The word "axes" occurs in some of the lines below; copy each of those lines.

════════════════

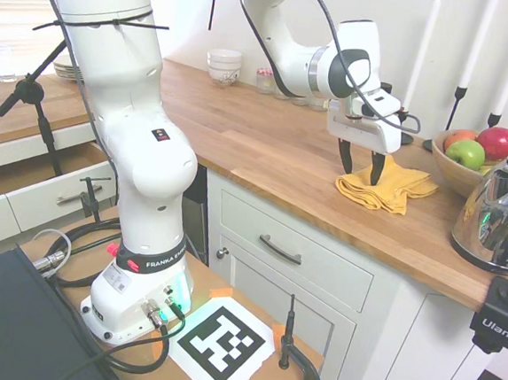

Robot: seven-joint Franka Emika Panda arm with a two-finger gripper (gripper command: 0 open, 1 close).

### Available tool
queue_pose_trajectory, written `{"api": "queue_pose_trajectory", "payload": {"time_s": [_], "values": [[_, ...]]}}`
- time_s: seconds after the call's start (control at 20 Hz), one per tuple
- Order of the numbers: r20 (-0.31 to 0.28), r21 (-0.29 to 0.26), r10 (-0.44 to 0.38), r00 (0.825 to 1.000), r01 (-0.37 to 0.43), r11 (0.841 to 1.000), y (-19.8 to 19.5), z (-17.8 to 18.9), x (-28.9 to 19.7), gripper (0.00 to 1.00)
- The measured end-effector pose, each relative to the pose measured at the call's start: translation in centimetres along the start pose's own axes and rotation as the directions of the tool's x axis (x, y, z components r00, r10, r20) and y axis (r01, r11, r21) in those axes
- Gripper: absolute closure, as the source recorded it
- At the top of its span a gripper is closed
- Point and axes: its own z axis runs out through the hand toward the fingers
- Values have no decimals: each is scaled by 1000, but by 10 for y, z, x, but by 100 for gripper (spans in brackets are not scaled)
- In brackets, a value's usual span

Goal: Wipe the counter

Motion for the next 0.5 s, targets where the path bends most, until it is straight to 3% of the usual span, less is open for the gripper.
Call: {"api": "queue_pose_trajectory", "payload": {"time_s": [0.5], "values": [[13, -5, 49, 999, -49, 999, -1, 24, 24, 0]]}}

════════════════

### Finished exercise
- The measured end-effector pose, each relative to the pose measured at the call's start: translation in centimetres along the start pose's own axes and rotation as the directions of the tool's x axis (x, y, z components r00, r10, r20) and y axis (r01, r11, r21) in those axes
- Point and axes: its own z axis runs out through the hand toward the fingers

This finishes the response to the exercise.